For the first quarter, Airbnb's revenue returned to growth after a drop in revenue in 2020. First quarter revenue was only up 5% year over year and only 6% from two years ago. However, the company had very strong bookings growth of 52%, pointing toward stronger revenue growth later in the year as these bookings are realized. That said, while there were some encouraging signs in the first quarter, Wall Street wasn't overly impressed. Several analysts cut their price targets for the stock, according to The Fly. This contributed to Airbnb stock being down in May.
A couple weeks after its first quarter report, management rolled out over 100 upgrades to the Airbnb platform. Upgrades include greater flexibility when searching for destinations and an easier process to sign up as a host. In short, the company believes the travel industry is changing to accommodate more nomadic lifestyles, and Airbnb is changing with this shift in consumer demand. This vision seemed to resonate with the market, with the stock rising slightly in the days following the announcement.

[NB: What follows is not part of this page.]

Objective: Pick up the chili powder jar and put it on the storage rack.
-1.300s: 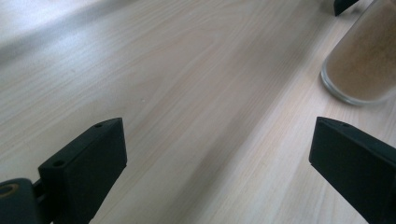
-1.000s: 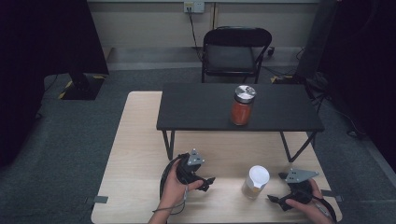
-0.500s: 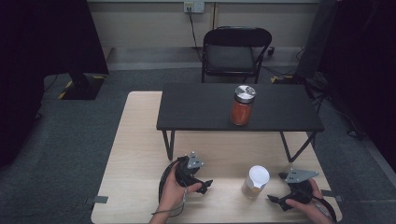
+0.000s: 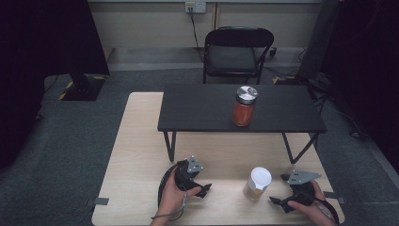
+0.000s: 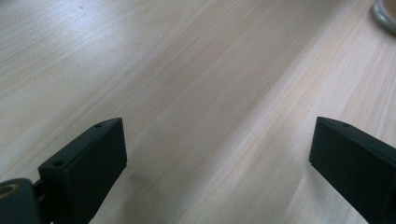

When it comes to Airbnb, there's a lot to like about the business. But when it comes to Airbnb stock, one commonly held concern is its valuation. The company isn't profitable and it currently sports a price-to-sales (P/S) ratio of 27. For perspective, the P/S ratio average for S&P 500 companies is about 3.1. In other words, on a P/S ratio basis, Airbnb stock is significantly more expensive than other large U.S. companies, and those other companies are already trading at a premium to their 10-year average around 1.5.
Therefore, if you're looking for a "good deal" on Airbnb stock, it didn't get meaningfully cheaper during May -- this still trades at a significant premium to the market. For this reason, I'd say people who buy Airbnb stock in June and beyond shouldn't buy it simply because it fell 18.7% in May. If you're buying today, it's because you believe it can grow its top line at a fast pace for a long time.
I believe it can, and I remain a buyer of Airbnb stock. But investors today need to recognize this valuation risk is still present even after May's decline.